WHAT THE TASK REQUIRES
Report how many lines in the data below hold "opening", with no other words.

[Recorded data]
● ● ● ● ● ● ●

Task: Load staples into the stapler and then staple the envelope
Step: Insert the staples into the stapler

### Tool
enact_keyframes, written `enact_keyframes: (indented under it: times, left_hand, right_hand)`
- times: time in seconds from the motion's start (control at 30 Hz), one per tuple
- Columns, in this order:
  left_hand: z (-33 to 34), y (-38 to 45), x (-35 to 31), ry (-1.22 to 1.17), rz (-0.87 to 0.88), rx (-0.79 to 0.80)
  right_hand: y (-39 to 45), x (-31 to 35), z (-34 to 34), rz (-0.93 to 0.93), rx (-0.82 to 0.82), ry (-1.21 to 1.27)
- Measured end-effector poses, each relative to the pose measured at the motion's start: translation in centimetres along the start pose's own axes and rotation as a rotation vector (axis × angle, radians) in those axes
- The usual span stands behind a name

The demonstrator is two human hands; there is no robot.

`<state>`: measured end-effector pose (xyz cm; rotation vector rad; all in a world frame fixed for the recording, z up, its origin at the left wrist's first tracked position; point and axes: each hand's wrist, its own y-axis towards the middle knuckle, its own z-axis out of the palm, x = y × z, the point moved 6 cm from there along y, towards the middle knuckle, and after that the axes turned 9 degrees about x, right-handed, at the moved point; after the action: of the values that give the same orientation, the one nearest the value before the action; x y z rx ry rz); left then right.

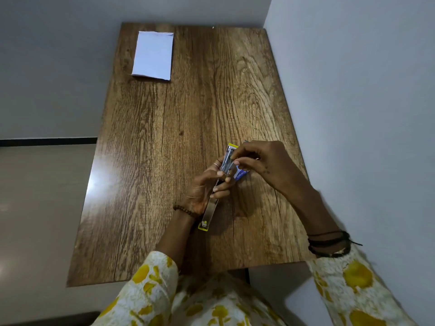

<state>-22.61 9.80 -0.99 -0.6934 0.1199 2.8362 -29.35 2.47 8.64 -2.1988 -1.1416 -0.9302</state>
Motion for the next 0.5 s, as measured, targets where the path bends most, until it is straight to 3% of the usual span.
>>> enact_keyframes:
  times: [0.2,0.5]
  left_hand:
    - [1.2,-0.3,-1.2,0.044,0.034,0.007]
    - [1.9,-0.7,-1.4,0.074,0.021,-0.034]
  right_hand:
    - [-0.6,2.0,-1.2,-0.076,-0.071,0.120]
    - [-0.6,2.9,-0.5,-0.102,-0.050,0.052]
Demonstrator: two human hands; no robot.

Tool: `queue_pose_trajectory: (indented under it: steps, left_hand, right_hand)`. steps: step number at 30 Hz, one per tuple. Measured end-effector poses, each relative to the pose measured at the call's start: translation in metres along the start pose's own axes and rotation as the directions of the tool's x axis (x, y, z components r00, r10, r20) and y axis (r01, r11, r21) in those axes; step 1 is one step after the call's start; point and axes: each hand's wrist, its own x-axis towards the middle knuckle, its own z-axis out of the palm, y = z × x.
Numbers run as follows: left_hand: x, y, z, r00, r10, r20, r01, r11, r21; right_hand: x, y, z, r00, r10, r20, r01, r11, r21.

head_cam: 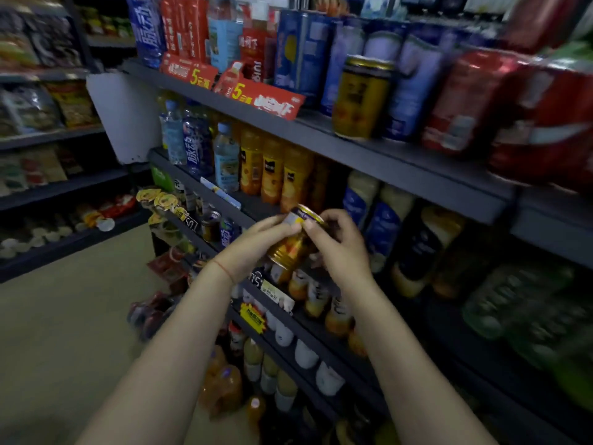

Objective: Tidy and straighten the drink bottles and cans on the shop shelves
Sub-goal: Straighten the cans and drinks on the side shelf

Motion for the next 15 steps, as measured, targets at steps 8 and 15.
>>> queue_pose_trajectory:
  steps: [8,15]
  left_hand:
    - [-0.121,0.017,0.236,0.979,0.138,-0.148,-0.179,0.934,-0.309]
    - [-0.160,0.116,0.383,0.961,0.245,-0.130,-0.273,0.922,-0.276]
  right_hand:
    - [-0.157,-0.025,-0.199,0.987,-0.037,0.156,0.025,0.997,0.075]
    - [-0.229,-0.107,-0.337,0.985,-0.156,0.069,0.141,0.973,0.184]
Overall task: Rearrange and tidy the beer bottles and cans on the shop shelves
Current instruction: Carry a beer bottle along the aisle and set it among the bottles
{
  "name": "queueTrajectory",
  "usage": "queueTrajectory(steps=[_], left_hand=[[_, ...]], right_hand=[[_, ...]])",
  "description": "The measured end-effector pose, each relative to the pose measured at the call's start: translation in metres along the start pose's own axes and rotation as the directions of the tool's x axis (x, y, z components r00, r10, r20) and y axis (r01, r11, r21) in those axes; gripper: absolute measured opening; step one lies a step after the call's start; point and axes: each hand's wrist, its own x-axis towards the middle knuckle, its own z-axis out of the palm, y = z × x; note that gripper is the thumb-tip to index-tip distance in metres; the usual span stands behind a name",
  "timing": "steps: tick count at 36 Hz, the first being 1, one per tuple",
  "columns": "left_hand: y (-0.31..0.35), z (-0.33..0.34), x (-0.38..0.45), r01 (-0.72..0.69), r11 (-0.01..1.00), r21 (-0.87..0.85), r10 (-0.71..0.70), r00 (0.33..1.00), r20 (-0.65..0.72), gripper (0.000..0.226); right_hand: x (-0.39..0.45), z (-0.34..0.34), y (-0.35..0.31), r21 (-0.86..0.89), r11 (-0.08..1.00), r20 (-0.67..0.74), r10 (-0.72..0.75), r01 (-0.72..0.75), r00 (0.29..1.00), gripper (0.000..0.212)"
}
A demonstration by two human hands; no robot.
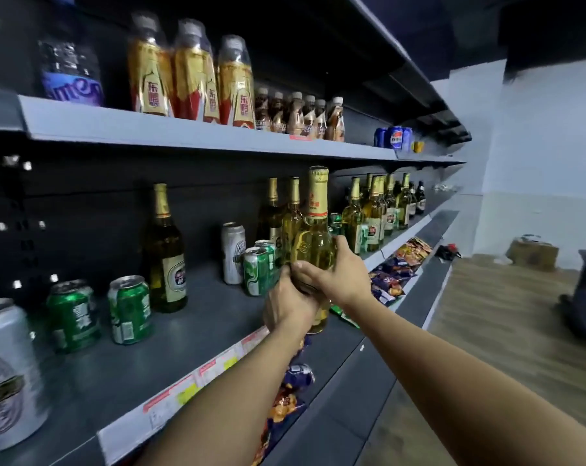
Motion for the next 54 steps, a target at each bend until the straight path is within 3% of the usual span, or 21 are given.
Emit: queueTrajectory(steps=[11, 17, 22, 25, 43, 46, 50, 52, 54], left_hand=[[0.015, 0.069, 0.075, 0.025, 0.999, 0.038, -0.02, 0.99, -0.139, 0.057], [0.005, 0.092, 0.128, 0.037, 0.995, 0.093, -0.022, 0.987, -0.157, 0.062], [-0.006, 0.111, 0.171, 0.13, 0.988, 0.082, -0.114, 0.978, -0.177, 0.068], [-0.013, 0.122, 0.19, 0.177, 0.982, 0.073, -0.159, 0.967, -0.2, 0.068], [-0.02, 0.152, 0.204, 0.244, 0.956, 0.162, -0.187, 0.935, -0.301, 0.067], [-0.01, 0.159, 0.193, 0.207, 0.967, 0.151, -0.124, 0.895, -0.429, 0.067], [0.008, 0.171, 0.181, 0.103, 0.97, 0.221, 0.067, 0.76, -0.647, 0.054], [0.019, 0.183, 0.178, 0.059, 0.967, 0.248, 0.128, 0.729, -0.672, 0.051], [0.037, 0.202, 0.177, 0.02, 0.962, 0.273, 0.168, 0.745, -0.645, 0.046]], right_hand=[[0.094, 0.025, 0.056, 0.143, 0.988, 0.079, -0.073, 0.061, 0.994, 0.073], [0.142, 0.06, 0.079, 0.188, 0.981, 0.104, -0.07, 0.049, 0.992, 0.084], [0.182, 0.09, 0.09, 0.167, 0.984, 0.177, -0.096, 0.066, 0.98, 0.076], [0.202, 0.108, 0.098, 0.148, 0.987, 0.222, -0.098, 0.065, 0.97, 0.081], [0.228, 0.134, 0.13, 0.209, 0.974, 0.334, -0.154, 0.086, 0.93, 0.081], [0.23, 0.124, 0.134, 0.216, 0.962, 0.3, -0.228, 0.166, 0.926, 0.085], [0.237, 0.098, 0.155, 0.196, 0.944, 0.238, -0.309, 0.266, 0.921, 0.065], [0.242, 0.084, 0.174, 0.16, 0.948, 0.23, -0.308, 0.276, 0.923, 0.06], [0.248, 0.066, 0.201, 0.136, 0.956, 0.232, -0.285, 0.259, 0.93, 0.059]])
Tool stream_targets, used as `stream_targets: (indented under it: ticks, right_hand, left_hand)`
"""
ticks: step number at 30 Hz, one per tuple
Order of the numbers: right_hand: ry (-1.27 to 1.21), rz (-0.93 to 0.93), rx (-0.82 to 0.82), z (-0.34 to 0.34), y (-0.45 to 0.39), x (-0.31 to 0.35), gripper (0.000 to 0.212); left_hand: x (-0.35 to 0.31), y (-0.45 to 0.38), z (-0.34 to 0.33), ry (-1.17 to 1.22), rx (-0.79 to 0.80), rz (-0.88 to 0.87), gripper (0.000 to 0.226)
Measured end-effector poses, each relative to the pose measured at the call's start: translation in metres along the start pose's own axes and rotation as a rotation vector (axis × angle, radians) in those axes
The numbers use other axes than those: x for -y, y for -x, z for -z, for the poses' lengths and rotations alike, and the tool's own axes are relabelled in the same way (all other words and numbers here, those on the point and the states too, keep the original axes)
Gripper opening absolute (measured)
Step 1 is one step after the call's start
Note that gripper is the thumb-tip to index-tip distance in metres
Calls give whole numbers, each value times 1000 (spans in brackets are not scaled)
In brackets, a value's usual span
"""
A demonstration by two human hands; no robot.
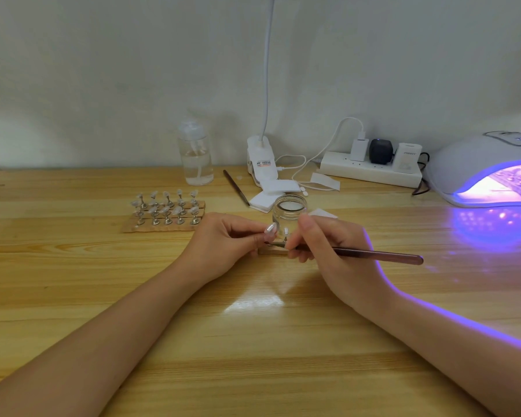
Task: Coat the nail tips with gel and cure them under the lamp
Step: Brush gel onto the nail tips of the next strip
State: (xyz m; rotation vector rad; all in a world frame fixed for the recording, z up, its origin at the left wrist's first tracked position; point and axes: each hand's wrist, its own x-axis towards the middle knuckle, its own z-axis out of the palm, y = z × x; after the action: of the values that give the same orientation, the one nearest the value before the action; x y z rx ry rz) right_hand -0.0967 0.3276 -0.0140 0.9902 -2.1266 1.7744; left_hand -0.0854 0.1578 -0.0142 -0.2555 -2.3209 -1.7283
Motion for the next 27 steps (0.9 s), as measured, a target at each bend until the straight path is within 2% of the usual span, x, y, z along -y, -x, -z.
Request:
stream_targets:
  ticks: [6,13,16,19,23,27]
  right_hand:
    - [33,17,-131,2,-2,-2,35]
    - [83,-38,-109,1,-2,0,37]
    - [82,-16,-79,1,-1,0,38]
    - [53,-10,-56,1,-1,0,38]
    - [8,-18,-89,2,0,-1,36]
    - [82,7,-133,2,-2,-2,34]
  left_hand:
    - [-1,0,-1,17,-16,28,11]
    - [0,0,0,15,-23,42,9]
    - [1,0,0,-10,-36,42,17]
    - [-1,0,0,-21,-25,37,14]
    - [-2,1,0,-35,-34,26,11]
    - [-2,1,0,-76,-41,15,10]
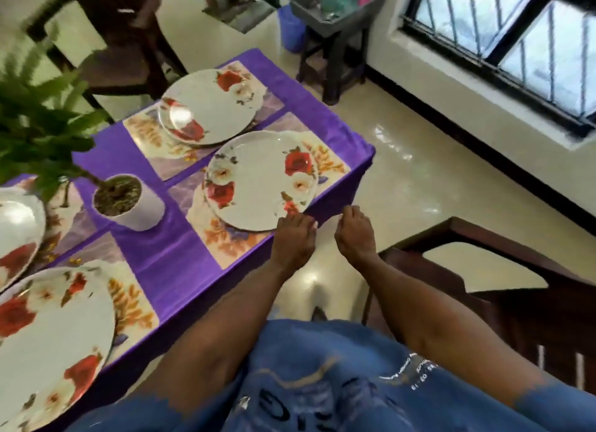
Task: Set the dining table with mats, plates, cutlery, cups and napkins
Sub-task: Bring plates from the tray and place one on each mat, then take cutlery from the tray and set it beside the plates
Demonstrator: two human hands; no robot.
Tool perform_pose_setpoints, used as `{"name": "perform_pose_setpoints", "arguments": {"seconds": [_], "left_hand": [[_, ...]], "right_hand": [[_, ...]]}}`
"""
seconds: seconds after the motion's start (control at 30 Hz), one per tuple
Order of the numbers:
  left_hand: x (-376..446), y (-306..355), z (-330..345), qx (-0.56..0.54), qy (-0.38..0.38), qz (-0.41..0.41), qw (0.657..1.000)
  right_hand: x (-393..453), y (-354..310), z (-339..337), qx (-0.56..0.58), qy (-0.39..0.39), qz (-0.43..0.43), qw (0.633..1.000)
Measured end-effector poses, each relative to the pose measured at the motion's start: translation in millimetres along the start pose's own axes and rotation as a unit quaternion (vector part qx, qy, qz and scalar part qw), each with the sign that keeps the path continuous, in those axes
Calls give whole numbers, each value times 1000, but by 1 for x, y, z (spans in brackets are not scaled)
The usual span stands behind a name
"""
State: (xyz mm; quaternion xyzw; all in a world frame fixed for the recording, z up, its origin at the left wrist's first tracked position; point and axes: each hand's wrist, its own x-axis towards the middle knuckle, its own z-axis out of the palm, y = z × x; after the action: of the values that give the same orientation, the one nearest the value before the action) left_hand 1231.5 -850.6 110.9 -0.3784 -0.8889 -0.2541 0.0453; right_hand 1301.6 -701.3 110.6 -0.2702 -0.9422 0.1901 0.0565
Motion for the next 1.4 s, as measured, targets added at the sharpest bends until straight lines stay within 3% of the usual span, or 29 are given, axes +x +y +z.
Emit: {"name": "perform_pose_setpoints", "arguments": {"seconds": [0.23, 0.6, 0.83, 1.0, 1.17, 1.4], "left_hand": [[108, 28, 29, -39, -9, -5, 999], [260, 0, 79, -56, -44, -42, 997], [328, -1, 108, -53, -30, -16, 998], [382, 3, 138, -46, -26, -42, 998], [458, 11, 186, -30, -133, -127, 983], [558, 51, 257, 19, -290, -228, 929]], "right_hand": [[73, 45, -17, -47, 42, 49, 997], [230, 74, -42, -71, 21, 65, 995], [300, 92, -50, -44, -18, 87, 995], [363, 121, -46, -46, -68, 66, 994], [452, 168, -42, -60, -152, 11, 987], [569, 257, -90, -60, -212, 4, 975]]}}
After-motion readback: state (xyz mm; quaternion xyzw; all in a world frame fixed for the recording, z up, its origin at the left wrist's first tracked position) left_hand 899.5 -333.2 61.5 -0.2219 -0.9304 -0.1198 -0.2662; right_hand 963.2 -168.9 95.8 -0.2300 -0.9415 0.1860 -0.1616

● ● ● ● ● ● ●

ANSWER TO THIS EXERCISE
2